---- Listed entries

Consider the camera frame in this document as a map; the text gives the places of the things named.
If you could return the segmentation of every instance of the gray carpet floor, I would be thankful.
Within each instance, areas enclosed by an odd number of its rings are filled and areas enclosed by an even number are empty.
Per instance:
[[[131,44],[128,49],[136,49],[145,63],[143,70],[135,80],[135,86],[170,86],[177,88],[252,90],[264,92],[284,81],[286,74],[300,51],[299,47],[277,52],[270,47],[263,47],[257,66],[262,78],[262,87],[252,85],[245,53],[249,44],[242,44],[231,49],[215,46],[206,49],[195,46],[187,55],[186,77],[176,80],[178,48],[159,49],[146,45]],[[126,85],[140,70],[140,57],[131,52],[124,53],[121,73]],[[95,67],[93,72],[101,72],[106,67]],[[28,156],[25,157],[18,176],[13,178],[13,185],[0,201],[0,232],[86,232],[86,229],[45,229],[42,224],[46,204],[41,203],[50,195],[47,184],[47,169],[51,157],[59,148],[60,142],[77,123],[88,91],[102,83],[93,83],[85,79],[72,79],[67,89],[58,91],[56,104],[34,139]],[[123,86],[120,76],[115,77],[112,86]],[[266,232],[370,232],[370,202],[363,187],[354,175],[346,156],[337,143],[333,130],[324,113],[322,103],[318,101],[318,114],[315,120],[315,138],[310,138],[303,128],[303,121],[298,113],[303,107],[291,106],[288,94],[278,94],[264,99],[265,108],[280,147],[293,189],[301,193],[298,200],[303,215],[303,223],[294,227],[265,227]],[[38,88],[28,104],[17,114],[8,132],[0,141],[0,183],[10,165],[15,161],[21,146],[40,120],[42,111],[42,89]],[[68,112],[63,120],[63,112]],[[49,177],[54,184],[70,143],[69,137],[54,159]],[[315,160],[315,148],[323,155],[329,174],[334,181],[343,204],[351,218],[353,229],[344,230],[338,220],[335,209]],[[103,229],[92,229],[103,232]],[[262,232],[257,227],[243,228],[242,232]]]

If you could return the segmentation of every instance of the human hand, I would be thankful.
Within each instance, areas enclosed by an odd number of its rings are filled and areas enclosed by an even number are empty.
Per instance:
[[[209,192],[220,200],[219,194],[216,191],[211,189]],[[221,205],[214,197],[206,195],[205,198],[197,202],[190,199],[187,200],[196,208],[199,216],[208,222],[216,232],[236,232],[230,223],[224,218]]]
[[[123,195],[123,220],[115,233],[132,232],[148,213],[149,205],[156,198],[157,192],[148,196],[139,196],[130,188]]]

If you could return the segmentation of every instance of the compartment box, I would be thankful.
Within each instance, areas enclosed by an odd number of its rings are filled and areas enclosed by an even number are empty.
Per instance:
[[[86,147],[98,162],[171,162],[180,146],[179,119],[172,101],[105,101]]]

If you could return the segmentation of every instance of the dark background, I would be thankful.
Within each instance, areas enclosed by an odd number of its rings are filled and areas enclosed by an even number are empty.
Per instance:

--------

Aim of the exercise: Every entry, from top to bottom, should be repeated word for word.

Result of the task:
Consider the camera frame in this document as a map; the text gives the places of the things named.
If you could return the segmentation of every instance of the gray carpet floor, I would be thankful.
Within each instance, areas enclosed by an odd number of its rings are filled and areas enclosed by an even number are empty.
Per instance:
[[[131,44],[128,49],[136,49],[145,63],[143,70],[135,80],[135,86],[170,86],[177,88],[252,90],[264,92],[284,81],[286,74],[300,51],[299,47],[277,52],[270,47],[263,47],[257,66],[262,78],[262,87],[252,85],[245,53],[249,44],[242,44],[231,49],[215,46],[206,49],[195,46],[187,55],[186,77],[176,80],[178,48],[159,49],[146,45]],[[126,85],[140,70],[140,57],[131,52],[124,53],[121,73]],[[95,67],[93,72],[101,72],[106,67]],[[28,156],[25,157],[18,176],[13,178],[13,185],[0,201],[0,232],[86,232],[86,229],[45,229],[42,224],[46,204],[41,203],[50,195],[47,184],[47,169],[51,157],[59,148],[60,142],[77,123],[88,91],[102,83],[93,83],[85,79],[72,79],[67,89],[58,91],[56,104],[34,139]],[[123,86],[120,76],[115,77],[112,86]],[[266,232],[370,232],[370,202],[363,187],[354,175],[346,156],[337,143],[333,130],[324,113],[322,103],[318,101],[318,114],[315,120],[315,138],[310,138],[303,128],[303,121],[298,113],[303,107],[291,106],[288,94],[278,94],[264,99],[265,108],[280,147],[293,189],[301,193],[298,200],[303,215],[303,223],[294,227],[265,227]],[[38,88],[28,104],[17,114],[8,132],[0,141],[0,183],[10,165],[15,161],[21,146],[40,120],[42,111],[42,89]],[[68,112],[63,120],[63,112]],[[49,177],[54,184],[70,143],[69,137],[54,159]],[[315,160],[315,148],[323,155],[329,174],[334,181],[343,204],[351,218],[353,229],[344,230],[338,220],[335,209]],[[103,229],[92,229],[103,232]],[[262,232],[257,227],[243,228],[242,232]]]

If you could return the segmentation of every instance of the human hand, I would be thankful.
Within each instance, areas enclosed by an odd number of its rings are filled and areas enclosed by an even number are empty.
Per instance:
[[[209,192],[220,200],[219,194],[216,191],[211,189]],[[221,205],[214,197],[206,195],[205,198],[197,202],[190,199],[187,200],[196,208],[199,216],[208,222],[216,232],[236,232],[230,223],[224,218]]]
[[[123,195],[123,220],[115,233],[132,232],[148,213],[149,205],[156,198],[157,192],[148,196],[139,196],[130,188]]]

If you could return the segmentation of every instance of the compartment box, I would be thankful.
Within each instance, areas enclosed by an odd number of its rings are filled and areas enclosed by an even number are empty.
Per instance:
[[[86,147],[98,162],[171,162],[180,146],[179,119],[172,101],[105,101]]]

If you could return the segmentation of every instance of the dark background, I would be thankful.
Within each instance, areas enclosed by an odd number of its rings are filled and areas enclosed by an even number are empty.
Per instance:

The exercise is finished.